Die FDP dürfte den Hochrechnungen zufolge mit 4,4 Prozent erstmals in ihrem Stammland aus dem Landtag fliegen, dem sie seit mehr als 70 Jahren angehört. Das könnte den Niedergang der Partei beschleunigen, denn auch im Bund ist die FDP nicht mehr im Parlament vertreten. Landeschef Hans-Ulrich Rülke hatte von der «Mutter aller Wahlen» gesprochen - und nun erklärt, dass auch er Verantwortung für das Ergebnis übernehmen wolle.
Die Linke, monatelang beflügelt durch gute Umfragewerte, muss ebenfalls zittern. Den Prognosen zufolge kommt auch sie auf 4,4 Prozent. Den erstmaligen Sprung ins baden-württembergische Parlament dürfte sie nicht geschafft haben.
AfD verdoppelt sich - bleibt aber in der Opposition
Die Rechtspopulisten von der AfD liegen bei 17,7 bis 18,1 Prozent - fast doppelt so viel wie bei der Landtagswahl 2021, als sie noch auf 9,7 Prozent kamen. Es sieht nicht so aus, als ob sie zum ersten Mal in einem westdeutschen Bundesland die 20-Prozent-Marke knackt. Markus Frohnmaier zog als «Ministerpräsidentenkandidat» in den Wahlkampf, setzte neben einer härteren Migrationspolitik vor allem auf die Rettung der Autoindustrie und die Senkung der Energiepreise. Trotz des Erfolgs wird der Bundestagsabgeordnete in Berlin bleiben. Frohnmaier kandidierte gar nicht für den Landtag, er wäre nur als Regierungschef nach Stuttgart gezogen. Aber die AfD wird auf keinen Fall mitregieren - weil keiner mit den Rechtspopulisten koalieren will.
Hohe Wahlbeteiligung
Die Wahlbeteiligung liegt nach den Hochrechnungen bei 70,2 bis 71,5 Prozent - und damit deutlich höher als bei der letzten Wahl (2021: 63,8 Prozent).
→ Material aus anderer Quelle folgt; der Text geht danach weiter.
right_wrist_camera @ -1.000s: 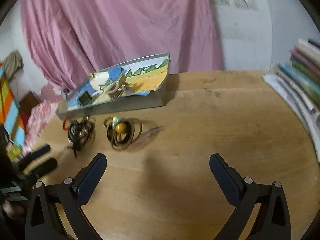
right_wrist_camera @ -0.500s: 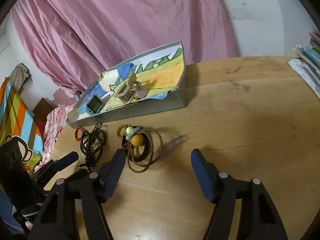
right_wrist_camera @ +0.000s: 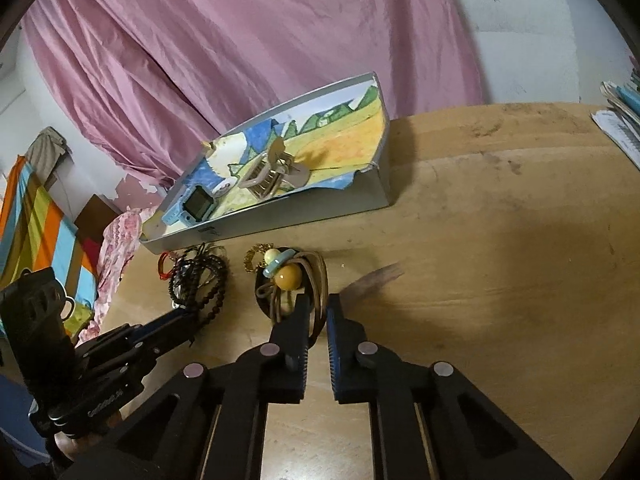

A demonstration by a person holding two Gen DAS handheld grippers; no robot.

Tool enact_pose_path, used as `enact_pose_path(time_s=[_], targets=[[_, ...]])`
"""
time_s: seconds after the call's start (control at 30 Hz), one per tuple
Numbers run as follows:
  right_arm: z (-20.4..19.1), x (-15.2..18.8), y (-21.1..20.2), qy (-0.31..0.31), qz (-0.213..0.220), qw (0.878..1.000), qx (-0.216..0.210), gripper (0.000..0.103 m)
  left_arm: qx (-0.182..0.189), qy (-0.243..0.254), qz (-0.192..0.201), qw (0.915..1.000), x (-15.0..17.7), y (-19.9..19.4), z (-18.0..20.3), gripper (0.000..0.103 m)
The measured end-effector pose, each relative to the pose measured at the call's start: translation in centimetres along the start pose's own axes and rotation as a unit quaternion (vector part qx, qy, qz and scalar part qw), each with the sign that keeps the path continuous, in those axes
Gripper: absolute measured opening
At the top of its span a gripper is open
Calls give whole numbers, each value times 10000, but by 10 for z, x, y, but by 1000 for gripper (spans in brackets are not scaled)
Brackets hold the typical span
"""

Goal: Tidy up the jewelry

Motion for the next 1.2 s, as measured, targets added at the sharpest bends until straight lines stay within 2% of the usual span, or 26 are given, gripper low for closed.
enact_pose_path(time_s=[0.17,0.33,0.53,0.8,0.93,1.2], targets=[[-6,2,-5,-146,103,9998,-86,6,212,-110,36,9997,1,-3,-1,3],[-15,-1,-10,-259,228,9992,-203,5,418,-240,145,9987,2,-12,-2,3],[-29,-11,-23,-503,448,9972,-322,5,628,-304,481,9964,-7,-36,-4,2],[-45,-27,-39,-807,750,9928,-470,5,887,-364,1069,9896,-40,-79,-9,2],[-52,-38,-44,-865,885,9908,-548,5,943,-410,1293,9863,-58,-92,-12,2],[-65,-76,-36,-815,1174,9882,-556,5,609,-309,1702,9830,-94,-92,-19,2]])
Point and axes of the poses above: each gripper's, at about its wrist camera, not at the fingertips, and y roughly the way its jaws point, z to its right, x to its underside, the point moved 2 cm from there along y, roughly the way its jaws point, and after that the axes turned 6 degrees about y, right-handed, at the moved point
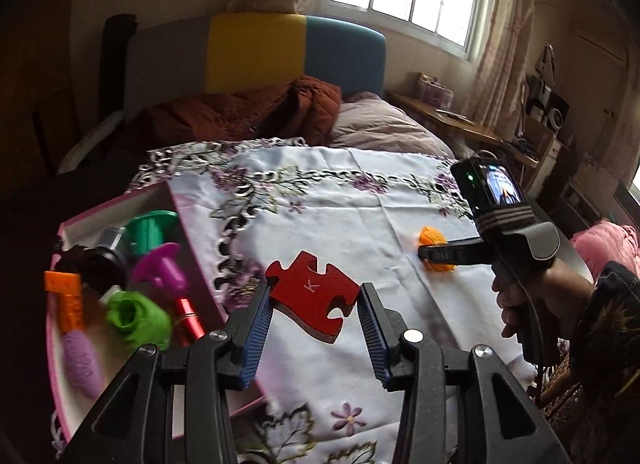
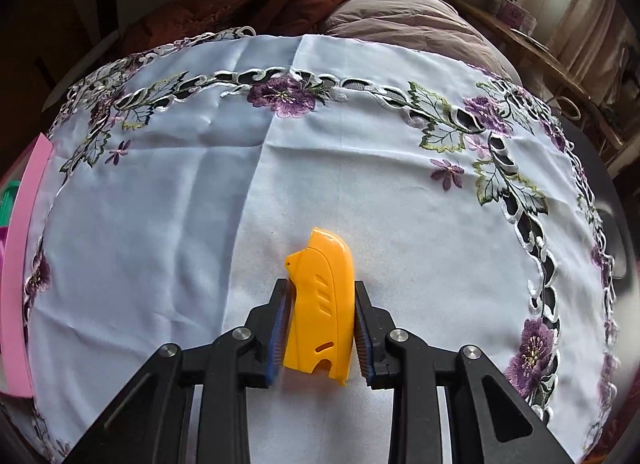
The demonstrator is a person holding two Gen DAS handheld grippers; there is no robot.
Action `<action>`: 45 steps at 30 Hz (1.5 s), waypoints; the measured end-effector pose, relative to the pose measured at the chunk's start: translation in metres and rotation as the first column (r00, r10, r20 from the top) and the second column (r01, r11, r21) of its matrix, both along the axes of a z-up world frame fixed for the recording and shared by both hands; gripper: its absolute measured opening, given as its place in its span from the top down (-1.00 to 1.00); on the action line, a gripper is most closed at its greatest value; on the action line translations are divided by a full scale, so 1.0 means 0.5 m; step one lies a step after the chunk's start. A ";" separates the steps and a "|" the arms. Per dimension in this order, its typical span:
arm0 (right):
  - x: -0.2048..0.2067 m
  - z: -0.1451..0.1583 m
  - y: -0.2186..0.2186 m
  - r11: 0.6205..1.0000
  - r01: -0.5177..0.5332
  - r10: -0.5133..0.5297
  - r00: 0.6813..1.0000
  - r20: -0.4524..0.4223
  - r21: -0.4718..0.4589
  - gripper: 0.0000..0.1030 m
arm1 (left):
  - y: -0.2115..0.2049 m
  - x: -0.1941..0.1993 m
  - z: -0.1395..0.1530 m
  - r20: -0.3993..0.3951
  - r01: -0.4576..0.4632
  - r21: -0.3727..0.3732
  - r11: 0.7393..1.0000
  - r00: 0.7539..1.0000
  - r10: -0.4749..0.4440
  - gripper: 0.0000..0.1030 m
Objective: Organize rigid objects
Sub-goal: 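Carry the red puzzle piece into the tray and open the left gripper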
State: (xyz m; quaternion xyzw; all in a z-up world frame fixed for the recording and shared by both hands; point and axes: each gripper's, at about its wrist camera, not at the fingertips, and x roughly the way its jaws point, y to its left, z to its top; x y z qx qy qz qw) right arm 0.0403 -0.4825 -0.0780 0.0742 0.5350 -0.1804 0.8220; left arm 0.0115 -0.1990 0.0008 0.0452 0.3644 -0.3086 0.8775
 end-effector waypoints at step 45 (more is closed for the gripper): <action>-0.003 0.005 0.020 0.996 -0.062 0.061 0.998 -0.020 -0.068 0.42 | 0.313 0.068 -0.083 -0.166 -0.287 -0.031 0.958 0.946 0.278 0.15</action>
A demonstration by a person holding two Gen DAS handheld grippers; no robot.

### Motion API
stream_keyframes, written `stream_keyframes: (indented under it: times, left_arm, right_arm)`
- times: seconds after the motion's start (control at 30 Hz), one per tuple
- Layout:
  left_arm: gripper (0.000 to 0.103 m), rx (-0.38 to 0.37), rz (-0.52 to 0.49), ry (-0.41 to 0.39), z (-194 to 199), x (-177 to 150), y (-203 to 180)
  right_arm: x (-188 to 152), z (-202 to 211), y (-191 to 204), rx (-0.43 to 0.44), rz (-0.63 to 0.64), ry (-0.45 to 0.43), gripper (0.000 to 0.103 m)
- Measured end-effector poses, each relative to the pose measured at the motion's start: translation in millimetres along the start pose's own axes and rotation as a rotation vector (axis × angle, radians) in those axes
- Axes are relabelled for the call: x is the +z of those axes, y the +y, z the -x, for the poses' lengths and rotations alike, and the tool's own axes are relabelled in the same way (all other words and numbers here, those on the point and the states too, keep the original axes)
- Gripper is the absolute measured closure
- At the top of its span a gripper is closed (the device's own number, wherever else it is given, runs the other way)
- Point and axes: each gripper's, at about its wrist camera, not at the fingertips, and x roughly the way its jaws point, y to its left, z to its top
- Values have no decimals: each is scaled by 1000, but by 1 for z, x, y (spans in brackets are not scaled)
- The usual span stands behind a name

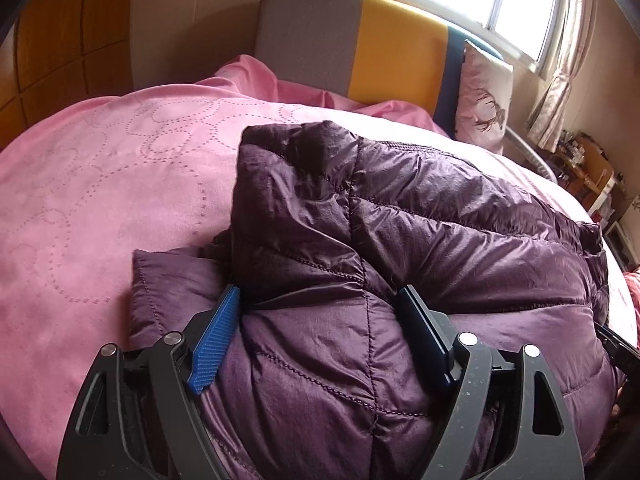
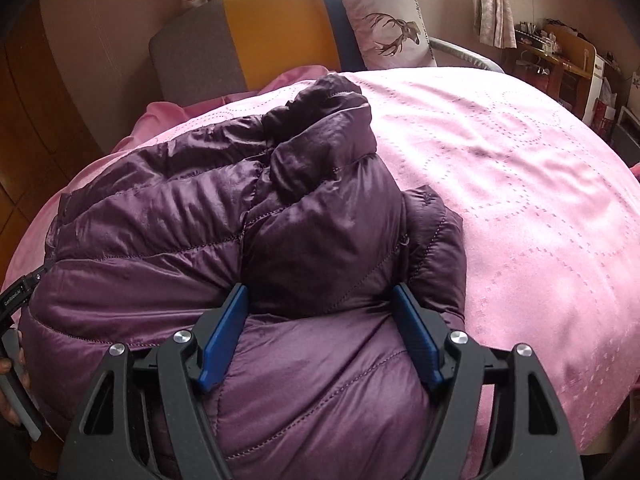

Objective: Fold large clothes

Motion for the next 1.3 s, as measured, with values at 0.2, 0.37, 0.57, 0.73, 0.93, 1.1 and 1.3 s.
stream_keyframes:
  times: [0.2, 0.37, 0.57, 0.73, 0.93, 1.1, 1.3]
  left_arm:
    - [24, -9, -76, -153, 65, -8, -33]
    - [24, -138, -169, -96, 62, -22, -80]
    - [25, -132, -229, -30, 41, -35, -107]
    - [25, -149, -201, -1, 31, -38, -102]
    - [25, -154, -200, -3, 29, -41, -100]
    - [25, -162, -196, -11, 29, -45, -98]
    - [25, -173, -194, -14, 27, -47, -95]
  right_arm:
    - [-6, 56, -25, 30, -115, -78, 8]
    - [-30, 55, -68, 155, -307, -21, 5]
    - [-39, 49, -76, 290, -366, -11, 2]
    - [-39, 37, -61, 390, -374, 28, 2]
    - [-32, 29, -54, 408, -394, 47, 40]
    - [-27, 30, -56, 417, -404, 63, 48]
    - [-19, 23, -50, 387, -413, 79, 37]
Insgesamt gut 7,7 Millionen Wahlberechtigte durften ihre Stimme abgeben - laut Statistischem Landesamt so viele wie nie zuvor. Grund ist eine Reform des Wahlrechts: Erstmals durften in Baden-Württemberg 16- und 17-Jährige mitstimmen. Außerdem hatten die Wählerinnen und Wähler im Südwesten erstmals zwei Stimmen, ähnlich wie bei der Bundestagswahl.
Und wie geht es weiter?
Erst einmal muss sondiert werden, dann stehen die Koalitionsverhandlungen an. Der Wahlsieger lädt üblicherweise zu den Gesprächen ein. Was schon feststeht: Einen wirklichen Neuanfang wird es in Baden-Württemberg vermutlich nicht geben. Alles läuft auf eine Koalition von Grünen und CDU hinaus.
Grünen-Spitzenkandidat Özdemir rief die CDU bereits zu einer erneuten Zusammenarbeit auf. Auf den Erfolgen der gemeinsamen Regierungsjahre in Baden-Württemberg solle man aufbauen, sagte er vor Anhängern. «Der Maßstab sollten die letzten zehn Jahre sein und die Erfolge, die wir eingefahren haben.» Er strebe eine «Partnerschaft auf Augenhöhe» an.
Nach den Anfeindungen der vergangenen Tage könnten die Gespräche allerdings atmosphärisch schwierig werden.